▸ **Task goal**
Give an exact reproduction of all the lines in the listing.

▸ **Recorded information**
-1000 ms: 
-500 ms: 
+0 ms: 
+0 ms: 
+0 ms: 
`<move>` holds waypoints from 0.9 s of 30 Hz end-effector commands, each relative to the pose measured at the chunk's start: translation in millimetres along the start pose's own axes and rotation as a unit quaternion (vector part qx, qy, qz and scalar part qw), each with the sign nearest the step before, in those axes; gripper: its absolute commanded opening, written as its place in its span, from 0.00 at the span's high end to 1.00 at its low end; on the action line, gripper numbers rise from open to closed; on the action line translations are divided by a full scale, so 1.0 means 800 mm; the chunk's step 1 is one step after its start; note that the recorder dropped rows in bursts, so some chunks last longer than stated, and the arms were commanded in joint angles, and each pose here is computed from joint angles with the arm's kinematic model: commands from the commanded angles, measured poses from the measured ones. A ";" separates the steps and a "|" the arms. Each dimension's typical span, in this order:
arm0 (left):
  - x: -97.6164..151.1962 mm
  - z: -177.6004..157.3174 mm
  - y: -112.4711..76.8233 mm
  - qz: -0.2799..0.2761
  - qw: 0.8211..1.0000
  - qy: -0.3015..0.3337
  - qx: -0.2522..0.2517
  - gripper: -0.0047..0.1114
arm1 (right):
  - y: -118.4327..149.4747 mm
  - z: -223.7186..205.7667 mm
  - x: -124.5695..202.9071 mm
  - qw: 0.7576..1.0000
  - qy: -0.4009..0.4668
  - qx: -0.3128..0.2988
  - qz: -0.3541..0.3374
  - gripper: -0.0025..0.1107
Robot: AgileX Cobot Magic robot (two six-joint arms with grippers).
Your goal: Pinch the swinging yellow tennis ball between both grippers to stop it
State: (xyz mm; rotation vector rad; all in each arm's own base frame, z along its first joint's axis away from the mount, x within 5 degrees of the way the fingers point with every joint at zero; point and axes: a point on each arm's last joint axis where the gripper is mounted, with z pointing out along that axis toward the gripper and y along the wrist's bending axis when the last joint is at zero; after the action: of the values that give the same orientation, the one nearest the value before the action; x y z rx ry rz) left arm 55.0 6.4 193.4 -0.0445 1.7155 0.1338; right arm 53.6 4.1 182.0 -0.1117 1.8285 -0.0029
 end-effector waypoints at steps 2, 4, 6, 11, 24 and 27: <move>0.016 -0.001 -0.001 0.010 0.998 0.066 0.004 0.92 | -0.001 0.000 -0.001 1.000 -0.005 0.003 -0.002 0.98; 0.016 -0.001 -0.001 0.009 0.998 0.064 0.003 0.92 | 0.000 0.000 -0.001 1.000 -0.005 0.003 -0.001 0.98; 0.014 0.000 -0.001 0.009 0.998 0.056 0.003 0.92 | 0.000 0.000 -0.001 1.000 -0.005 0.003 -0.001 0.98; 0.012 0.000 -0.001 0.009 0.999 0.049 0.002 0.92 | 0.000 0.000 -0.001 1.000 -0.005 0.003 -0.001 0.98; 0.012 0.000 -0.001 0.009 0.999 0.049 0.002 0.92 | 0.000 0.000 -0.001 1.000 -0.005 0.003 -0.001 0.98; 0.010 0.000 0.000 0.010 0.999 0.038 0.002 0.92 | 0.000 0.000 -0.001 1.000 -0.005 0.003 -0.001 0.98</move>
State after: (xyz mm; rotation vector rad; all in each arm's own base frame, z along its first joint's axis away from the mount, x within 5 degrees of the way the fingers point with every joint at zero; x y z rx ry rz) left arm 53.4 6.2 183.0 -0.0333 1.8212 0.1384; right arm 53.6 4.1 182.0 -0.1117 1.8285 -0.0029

▸ **Expected answer**
-1000 ms: 
-500 ms: 
+0 ms: 
+0 ms: 
+0 ms: 
`<move>` holds waypoints from 0.9 s of 30 Hz end-effector commands, each relative to the pose measured at the chunk's start: translation in millimetres along the start pose's own axes and rotation as a unit quaternion (vector part qx, qy, qz and scalar part qw), each with the sign nearest the step before, in those axes; gripper: its absolute commanded opening, written as its place in its span, from 0.00 at the span's high end to 1.00 at its low end; on the action line, gripper numbers rise from open to closed; on the action line translations are divided by a full scale, so 1.0 means 800 mm; the chunk's step 1 is one step after its start; note that the recorder dropped rows in bursts, so some chunks last longer than stated, and the arms were commanded in joint angles, and each pose here is computed from joint angles with the arm's kinematic model: commands from the commanded angles, measured poses from the measured ones. A ";" separates the steps and a "|" the arms. Each dimension's typical span, in this order:
arm0 (left):
  - x: -97.6164..151.1962 mm
  - z: -177.6004..157.3174 mm
  - y: -112.4711..76.8233 mm
  - qz: -0.2799..0.2761
  - qw: 0.8211..1.0000
  - qy: -0.3015..0.3337
  - qx: -0.2522..0.2517
  - gripper: -0.0047..0.1114
arm1 (right):
  - y: -118.4327..149.4747 mm
  - z: -223.7186..205.7667 mm
  - x: -124.5695..202.9071 mm
  - qw: 0.7576..1.0000
  - qy: -0.4009..0.4668
  - qx: -0.3128..0.2988
  - qz: -0.3541..0.3374
  - gripper: -0.0025..0.1107
Robot: AgileX Cobot Magic robot (two six-joint arms with grippers).
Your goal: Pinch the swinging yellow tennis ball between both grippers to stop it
State: (xyz mm; rotation vector rad; all in each arm's own base frame, z along its first joint's axis away from the mount, x within 5 degrees of the way the fingers point with every joint at zero; point and axes: a point on each arm's last joint axis where the gripper is mounted, with z pointing out along that axis toward the gripper and y along the wrist's bending axis when the last joint is at zero; after the action: of the values that give the same orientation, the one nearest the value before the action; x y z rx ry rz) left arm 55.0 6.4 193.4 -0.0445 1.7155 0.1338; right arm 53.6 4.1 182.0 -0.1117 1.8285 -0.0029
 end-effector waypoints at steps 2, 4, 6, 11, 24 and 27: <move>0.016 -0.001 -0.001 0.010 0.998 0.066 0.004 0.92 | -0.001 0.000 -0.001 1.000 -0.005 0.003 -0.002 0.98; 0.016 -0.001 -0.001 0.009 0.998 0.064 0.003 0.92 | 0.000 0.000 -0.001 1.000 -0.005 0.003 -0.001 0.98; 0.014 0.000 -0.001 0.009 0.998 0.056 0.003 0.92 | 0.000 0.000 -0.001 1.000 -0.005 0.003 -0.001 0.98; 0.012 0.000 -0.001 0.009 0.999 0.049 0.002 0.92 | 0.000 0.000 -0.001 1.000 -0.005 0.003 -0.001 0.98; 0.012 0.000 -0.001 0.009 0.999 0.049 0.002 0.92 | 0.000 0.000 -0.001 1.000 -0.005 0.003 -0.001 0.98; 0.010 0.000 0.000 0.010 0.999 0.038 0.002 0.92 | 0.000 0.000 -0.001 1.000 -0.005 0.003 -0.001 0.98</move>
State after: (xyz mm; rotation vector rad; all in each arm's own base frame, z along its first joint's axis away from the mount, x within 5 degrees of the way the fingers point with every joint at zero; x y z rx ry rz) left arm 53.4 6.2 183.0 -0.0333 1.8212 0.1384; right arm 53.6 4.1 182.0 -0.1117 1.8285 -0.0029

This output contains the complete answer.